I don’t know if I’m more crestfallen or more furious about my actions right now. Either way, I can hardly write today. Yes, I fell off. The minute I quit doing my workbook. I’ve gained back five pounds. The only thought that keeps me from going crazy is that I weigh twelve pounds less than I did five weeks ago.
It’s hard to contemplate beginning a diet again. It’s like purposely opening an old wound. It hurts! I feel like a soldier on a battlefield. I have been trampled over by the enemy, left for dead. I feel the life slowly oozing out of me; I am bleeding all over. It is extremely difficult to breathe. I wish I were dead, at last, and all would end.
Shakespeare knew exactly what I mean when he wrote, “To be, or not to be. That is the question.” Ah, yes, Hamlet’s soliloquy was a marvelous example of how I feel: Is it worth it to go on living? Death may be the unknown, but surely it is better, or at least easier, than this present feeling of lying on the battlefield. Actually, it’s not the lying on the ground in pain and misery that is so awful, it’s the knowing that I have to get up.
The first day of dieting is like raising my head up a few inches. No one can imagine the agony. Yet tomorrow I must inflict more intense pain on myself as I struggle to lift my shoulders off the ground. In a week, I can be on my feet. But if I do get on my feet—and possibly take a few steps—will I ever be able to run? Or will I fall back down again?
My alleged “buddy,” Debbie, will help me for a few days and then get too busy and forget. She will do nothing for me unless I initiate it. I’ve been trying and trying. I have to soup myself up and then drag her with me. Well, this time I will lose ten pounds before I talk to Debbie about it, and if she doesn’t want to come along with me, I’ll do it myself. I’m not going to try to drag anyone anymore. It slows me down too much.
Allen, too, is of little help. Oh, I’m sure he wants to help, he wants me to be thin.
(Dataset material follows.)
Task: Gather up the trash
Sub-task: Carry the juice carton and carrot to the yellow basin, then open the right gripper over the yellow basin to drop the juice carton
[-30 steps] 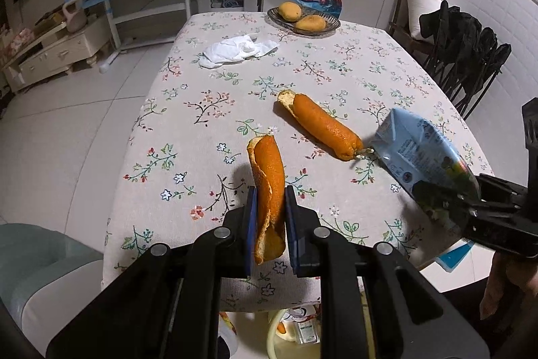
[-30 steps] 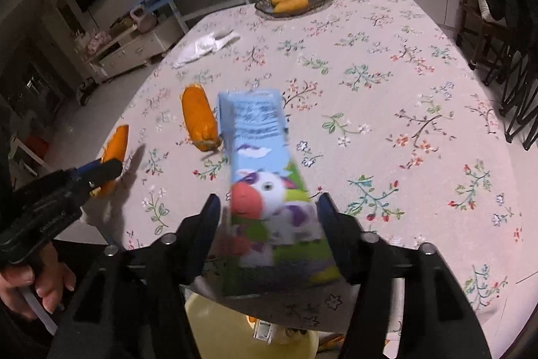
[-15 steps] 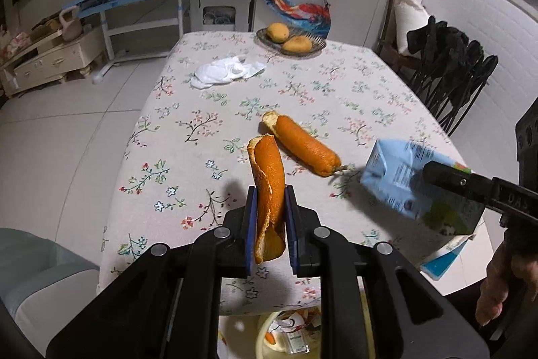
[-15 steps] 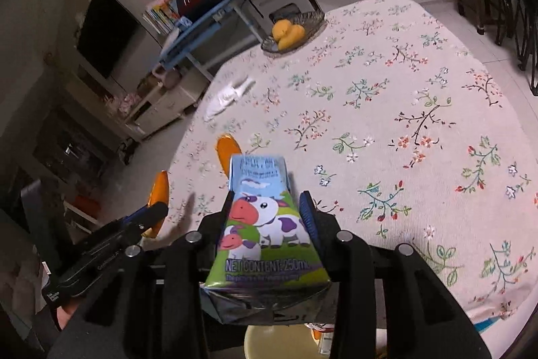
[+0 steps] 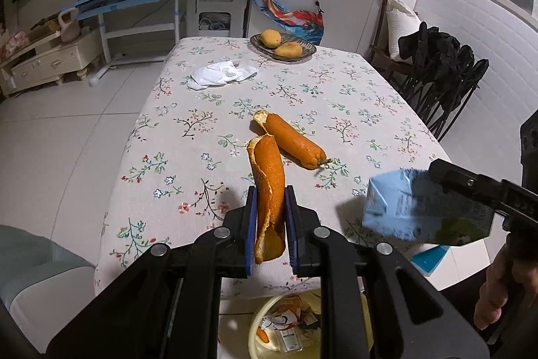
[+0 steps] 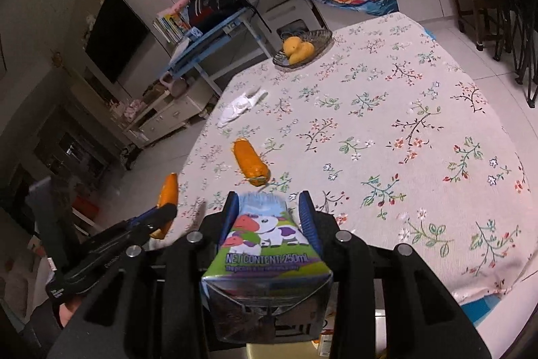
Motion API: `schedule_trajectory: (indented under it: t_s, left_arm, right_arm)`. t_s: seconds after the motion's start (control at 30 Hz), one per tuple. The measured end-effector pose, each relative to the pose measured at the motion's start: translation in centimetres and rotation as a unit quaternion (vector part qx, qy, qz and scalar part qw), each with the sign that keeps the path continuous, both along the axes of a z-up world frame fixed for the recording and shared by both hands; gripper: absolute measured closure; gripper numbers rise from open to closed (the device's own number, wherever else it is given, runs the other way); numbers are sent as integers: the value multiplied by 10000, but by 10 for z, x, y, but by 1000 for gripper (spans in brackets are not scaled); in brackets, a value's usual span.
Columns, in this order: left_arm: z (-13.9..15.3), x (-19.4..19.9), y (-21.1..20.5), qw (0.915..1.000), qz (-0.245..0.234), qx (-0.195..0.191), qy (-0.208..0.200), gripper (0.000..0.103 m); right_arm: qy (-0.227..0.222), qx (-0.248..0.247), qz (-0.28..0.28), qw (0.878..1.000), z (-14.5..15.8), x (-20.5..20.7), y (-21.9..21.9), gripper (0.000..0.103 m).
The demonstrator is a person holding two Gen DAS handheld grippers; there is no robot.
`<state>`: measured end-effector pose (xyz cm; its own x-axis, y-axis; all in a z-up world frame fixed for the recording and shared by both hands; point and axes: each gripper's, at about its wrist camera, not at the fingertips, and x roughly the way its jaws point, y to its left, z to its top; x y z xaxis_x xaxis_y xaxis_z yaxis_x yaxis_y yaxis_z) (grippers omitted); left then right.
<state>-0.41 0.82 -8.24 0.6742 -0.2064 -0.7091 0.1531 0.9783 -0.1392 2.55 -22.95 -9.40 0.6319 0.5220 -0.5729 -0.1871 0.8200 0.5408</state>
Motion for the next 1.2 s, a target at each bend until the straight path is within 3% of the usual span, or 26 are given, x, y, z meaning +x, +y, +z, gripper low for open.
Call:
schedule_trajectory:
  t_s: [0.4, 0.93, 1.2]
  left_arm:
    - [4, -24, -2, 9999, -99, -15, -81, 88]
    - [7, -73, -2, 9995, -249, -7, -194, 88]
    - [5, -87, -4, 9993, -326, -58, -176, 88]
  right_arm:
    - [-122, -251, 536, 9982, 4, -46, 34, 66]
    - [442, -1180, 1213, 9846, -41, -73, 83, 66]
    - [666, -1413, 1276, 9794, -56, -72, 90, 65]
You’d think a man would give his wife the daily fifteen minutes it takes to help her lose that saggy roll of fat that hangs between them every time they embrace. Especially when his wife begs for his help. I think if I were in bed with cancer, he would talk to me fifteen minutes a day. He would somehow make the time. If I were an alcoholic, he would devote himself to my recovery. Oh, but I am sick, depressed, and miserable to live with, so why won’t he help me now? I’m screaming out for help!
January 11, 1992. As I read and reread my diary, I find myself shocked at the pain I feel from its pages. Life is so full of hope for me right now that I had forgotten much of the horror. I’m thankful for these recorded pages, so I may read and always remember—with a passion—that I never want to feel like that again! I know that it is no coincidence that when I am rereading my diary periodically, I lose weight.